Read Fantasy Book Critic's review of Black Tie Required
Read Fantasy Book Critic's review of Ghosts Of Gotham
Read Fantasy Book Critic's review of The Loot
Read Fantasy Book Critic's review of The Insider

AUTHOR INFORMATION: Craig Schaefer was born in Chicago and wanted to be a writer since a very young age. His writing was inspired by Elmore Leonard, Richard Stark, Clive Barker & H. P. Lovecraft. After reaching his 40th birthday he decided to give in to his passion and since then has released twelve novels in the last three years. He currently lives in North Carolina and loves visiting museums and libraries for inspiration.

OFFICIAL BOOK BLURB: Once upon a time, Lionel Page didn’t believe in magic.

That was before his odyssey to New York City, and the quest for a lost manuscript that ended in mysteries, murder, and the buried secrets of his own past. He used to be a professional skeptic. Now he’s a witch in the service of Hekate, chasing myths across the heartland of a haunted America.

The reappearance of a hero from Greek legend is just one sign of the coming storm. There are Amazons on the highway, and death-spirits lurking in cheap roadside motels. And Madison, Lionel’s lover, is on a mission of her own. A mission, fueled by vengeance, to slay a man who can’t be killed: her ex-husband. If Lionel doesn’t catch up with her in time, neither of them will survive.

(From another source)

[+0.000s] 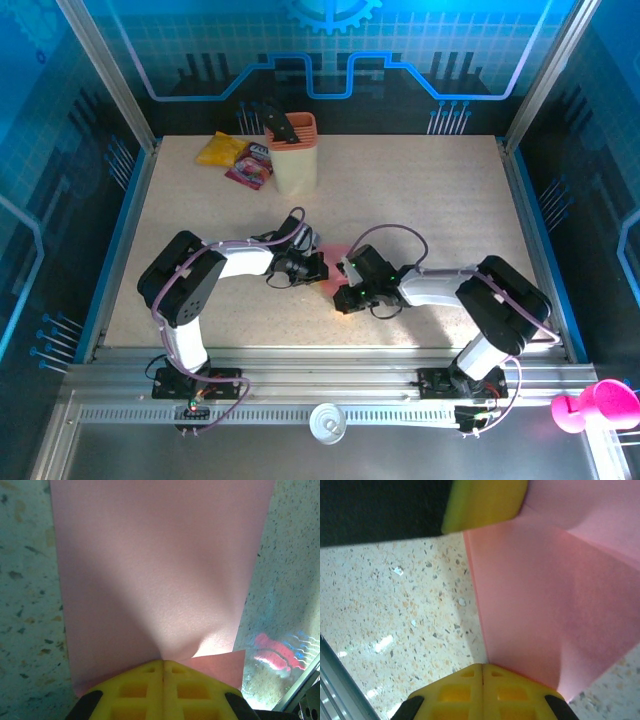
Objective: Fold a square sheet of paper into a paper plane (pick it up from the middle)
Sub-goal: Third fold the triangle at the center of the table.
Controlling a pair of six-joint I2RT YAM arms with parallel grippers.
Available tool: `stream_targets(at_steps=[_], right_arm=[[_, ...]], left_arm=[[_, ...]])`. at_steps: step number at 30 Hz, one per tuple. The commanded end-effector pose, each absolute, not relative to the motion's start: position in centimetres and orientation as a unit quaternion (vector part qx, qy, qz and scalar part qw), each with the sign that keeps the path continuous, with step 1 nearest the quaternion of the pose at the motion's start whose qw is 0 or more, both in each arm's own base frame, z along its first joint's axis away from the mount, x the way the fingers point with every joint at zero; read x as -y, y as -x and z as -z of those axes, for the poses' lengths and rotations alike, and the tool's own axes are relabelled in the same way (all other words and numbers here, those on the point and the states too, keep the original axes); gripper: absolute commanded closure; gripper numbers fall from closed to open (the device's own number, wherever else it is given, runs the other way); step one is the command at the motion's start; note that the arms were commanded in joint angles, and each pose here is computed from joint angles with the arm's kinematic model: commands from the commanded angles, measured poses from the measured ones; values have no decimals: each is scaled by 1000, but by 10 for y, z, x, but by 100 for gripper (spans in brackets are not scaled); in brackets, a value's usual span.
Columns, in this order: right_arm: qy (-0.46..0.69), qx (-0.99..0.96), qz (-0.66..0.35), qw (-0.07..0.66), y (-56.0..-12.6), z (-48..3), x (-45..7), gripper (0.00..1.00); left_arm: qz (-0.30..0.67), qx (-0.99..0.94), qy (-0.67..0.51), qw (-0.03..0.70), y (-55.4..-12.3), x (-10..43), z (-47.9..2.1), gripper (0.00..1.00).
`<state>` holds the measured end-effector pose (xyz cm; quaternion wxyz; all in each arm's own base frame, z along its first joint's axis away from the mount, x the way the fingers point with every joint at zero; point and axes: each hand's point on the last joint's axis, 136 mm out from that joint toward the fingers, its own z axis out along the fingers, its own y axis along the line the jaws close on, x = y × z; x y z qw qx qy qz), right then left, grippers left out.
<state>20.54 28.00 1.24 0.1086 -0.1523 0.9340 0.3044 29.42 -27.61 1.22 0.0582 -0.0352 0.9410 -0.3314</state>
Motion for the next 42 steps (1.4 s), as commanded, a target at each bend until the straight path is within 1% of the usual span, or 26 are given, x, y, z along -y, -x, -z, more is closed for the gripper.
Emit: stream_targets(at_steps=[1, 6, 14, 20, 27, 31, 36, 39, 42], right_arm=[[126, -955, -265, 52, -177, 14, -250, 100], [103, -960, -256, 42, -171, 25, -238, 100], [61, -966, -249, 27, -158, 31, -219, 100], [45, -972, -228, 23, -151, 25, -202, 100], [25, -973, -226, 45, -158, 5, -186, 100], [19, -961, -263, 87, -172, -28, -196, 100], [18, -936, -326, 132, -192, -67, -226, 100], [26, -927, -341, 152, -204, -79, -248, 100], [34, -922, -353, 159, -214, -83, -270, 100]], left_arm=[[246, -967, 51, 32, -276, 244, 28, 100], [238, -969, 56, 32, -276, 241, 30, 100], [205, -973, 99, 32, -274, 225, 38, 100], [188, -975, 118, 30, -274, 218, 43, 100], [178, -974, 136, 22, -270, 213, 48, 100], [162, -973, 163, 21, -264, 204, 51, 100], [160, -957, 241, 26, -253, 191, 51, 100], [171, -938, 300, 32, -247, 187, 50, 100], [176, -925, 334, 43, -244, 187, 47, 100]])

In Ghosts of Gotham, Lionel Page opened his eyes to the real world. Now he has to fight to protect it.

A Time For Witches is divided over fifty-five chapters, and an afterword. Narration is in the third-person, via Lionel Page and Madison Hannah. This is the second volume of the Secret History/Ghosts Of Gotham series.

October 14, 2020 will mark the North American paperback and e-book publication of A Time Of Witches and it is being self-published by the author. Cover design is by James T. Egan.

OVERVIEW/ANALYSIS: A Time For Witches is the direct sequel to Ghosts Of Gotham, and not the standalone that Craig has previously written and spoken about (you can access that via his Patreon page). The story begins just over a month after the events of New York City where Lionel Page found out about the hidden world, his own heritage and who Regina Dunkle is. He also met Madison Hannah over there and his life changed UN. Now that he's been alerted to the real nature of the world, he has (kind of) accepted Hekate's offer of becoming a witch in her service.

finds himself on the road as he seeks to find why things ended the way they did in Montauk. However along the way, a most mysterious murder attempt soon puts him on the trail of an enigmatic entrepreneur who might not be to blame. Lionel finds a new mortifying mystery that forces him to lean back on his journalistic skills and soon find himself in another sinkhole of murder and carnage. Things become more complicated as his target seems to be just ahead of him however he has to also help out innocent folks. This second surprising chapter in the Secret History universe is a wild, action packed ride into the annals of Greek mythology and small town America while showcasing all of the charismatic characters and plot twists, that one has come to expect from Craig Schaefer's works.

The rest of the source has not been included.